Word for word, copy each record that comes after this.

★ ★ ★

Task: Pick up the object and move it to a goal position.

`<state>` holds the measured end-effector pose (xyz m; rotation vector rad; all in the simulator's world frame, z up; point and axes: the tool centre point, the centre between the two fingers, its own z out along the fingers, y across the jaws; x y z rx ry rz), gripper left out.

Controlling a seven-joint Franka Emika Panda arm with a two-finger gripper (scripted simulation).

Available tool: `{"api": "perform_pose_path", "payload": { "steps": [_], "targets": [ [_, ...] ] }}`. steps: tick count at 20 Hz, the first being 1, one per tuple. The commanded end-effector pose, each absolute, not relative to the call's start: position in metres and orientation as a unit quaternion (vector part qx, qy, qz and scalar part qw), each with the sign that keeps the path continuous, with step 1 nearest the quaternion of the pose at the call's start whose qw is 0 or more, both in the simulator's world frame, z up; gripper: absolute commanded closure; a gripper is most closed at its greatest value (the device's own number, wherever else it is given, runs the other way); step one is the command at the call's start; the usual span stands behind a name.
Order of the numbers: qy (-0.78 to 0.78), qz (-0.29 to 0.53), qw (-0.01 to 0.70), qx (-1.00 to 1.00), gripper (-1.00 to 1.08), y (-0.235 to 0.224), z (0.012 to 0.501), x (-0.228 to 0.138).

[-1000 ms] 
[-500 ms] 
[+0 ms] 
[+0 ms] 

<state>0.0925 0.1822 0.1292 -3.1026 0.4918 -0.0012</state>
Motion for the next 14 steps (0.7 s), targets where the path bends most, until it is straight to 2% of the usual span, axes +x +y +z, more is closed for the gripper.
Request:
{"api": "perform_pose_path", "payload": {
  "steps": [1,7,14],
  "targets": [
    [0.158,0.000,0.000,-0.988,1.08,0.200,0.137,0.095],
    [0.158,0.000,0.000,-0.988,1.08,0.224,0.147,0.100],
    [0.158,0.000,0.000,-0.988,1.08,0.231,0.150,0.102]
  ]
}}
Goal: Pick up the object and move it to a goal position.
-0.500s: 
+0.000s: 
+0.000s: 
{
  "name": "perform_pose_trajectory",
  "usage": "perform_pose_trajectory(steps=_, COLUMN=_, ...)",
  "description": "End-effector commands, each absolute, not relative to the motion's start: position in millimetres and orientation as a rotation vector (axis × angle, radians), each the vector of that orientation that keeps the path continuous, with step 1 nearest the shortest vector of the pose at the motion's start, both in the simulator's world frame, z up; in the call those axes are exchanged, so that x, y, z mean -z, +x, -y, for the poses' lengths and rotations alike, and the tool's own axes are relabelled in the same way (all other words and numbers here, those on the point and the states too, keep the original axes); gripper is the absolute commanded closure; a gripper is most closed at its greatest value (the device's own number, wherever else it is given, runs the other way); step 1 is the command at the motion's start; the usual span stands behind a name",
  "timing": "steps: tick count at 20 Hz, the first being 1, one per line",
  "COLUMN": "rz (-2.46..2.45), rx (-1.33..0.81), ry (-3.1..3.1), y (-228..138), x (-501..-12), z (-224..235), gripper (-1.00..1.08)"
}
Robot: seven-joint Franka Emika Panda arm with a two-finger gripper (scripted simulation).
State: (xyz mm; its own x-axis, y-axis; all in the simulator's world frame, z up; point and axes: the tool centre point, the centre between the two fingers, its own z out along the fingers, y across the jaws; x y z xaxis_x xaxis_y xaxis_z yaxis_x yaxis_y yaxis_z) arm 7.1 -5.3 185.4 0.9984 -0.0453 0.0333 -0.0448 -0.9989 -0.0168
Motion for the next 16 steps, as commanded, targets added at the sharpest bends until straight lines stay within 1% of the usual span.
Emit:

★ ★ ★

[Your response]
Task: Pick up the object and move it to a goal position.

`<state>` holds the measured end-effector pose (xyz m; rotation vector rad; all in the simulator's world frame, z up; point and axes: the tool centre point, the centre between the two fingers, its own z out along the fingers, y across the jaws; x y z rx ry rz), gripper left out.

Controlling a seven-joint Franka Emika Panda arm with a two-finger gripper (scripted simulation).

Available tool: `{"api": "perform_pose_path", "payload": { "steps": [_], "targets": [ [_, ...] ] }}`. steps: tick count at 20 Hz, the first being 1, one per tuple. The commanded end-effector pose, each absolute, not relative to the call's start: position in metres and orientation as a unit quaternion (vector part qx, qy, qz and scalar part qw), each with the sign that keeps the path continuous, with step 1 nearest the quaternion of the pose at the call's start whose qw is 0 or more, both in the simulator's world frame, z up; gripper: absolute commanded closure; a gripper is most closed at its greatest value (the device's own number, wherever else it is given, runs the other way); step one is the command at the call's start; the usual span stands behind a name.
Order of the numbers: qy (-0.78 to 0.78), qz (-0.29 to 0.53), qw (-0.01 to 0.70), qx (-1.00 to 1.00), gripper (-1.00 to 1.08), y (-0.235 to 0.224), z (0.012 to 0.501), x (-0.228 to 0.138).

[-1000 ms] 
[-500 ms] 
[+0 ms] 
[+0 ms] 

<state>0.0925 0.1822 0.1292 -3.1026 0.4918 -0.0012</state>
Motion for the next 14 steps (0.7 s), targets where the path bends most, until it is straight to 2% of the usual span, axes +x +y +z, more is closed for the gripper.
Request:
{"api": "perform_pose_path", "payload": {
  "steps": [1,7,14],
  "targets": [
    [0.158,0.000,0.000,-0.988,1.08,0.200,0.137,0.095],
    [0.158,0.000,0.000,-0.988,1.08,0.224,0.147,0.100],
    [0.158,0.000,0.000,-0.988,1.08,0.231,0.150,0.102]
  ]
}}
Goal: Pick up the object and move it to a goal position.
-0.500s: 
+0.000s: 
+0.000s: 
{
  "name": "perform_pose_trajectory",
  "usage": "perform_pose_trajectory(steps=_, COLUMN=_, ...)",
  "description": "End-effector commands, each absolute, not relative to the motion's start: position in millimetres and orientation as a rotation vector (axis × angle, radians), each the vector of that orientation that keeps the path continuous, with step 1 nearest the shortest vector of the pose at the motion's start, both in the simulator's world frame, z up; in the call those axes are exchanged, so that x, y, z mean -z, +x, -y, for the poses' lengths and rotations alike, and the tool's own axes are relabelled in the same way (all other words and numbers here, those on the point and the states too, keep the original axes); gripper is the absolute commanded closure; a gripper is most closed at its greatest value (the device's own number, wherever else it is given, runs the other way); step 1 is the command at the motion's start; the usual span stands behind a name",
  "timing": "steps: tick count at 20 Hz, the first being 1, one per line",
  "COLUMN": "rz (-2.46..2.45), rx (-1.33..0.81), ry (-3.1..3.1), y (-228..138), x (-501..-12), z (-224..235), gripper (-1.00..1.08)"
}
Robot: seven-joint Franka Emika Panda arm with a two-finger gripper (scripted simulation).
State: (xyz mm; its own x-axis, y-axis; all in the simulator's world frame, z up; point and axes: the tool centre point, the centre between the two fingers, its own z out along the fingers, y across the jaws; x y z xaxis_x xaxis_y xaxis_z yaxis_x yaxis_y yaxis_z) arm 7.1 -5.3 185.4 0.9984 -0.0453 0.0333 -0.0448 -0.9989 -0.0168
Motion for the next 16 steps, as commanded, targets added at the sharpest bends until straight lines stay within 1% of the usual span.
Emit:

Nothing else belongs in the output.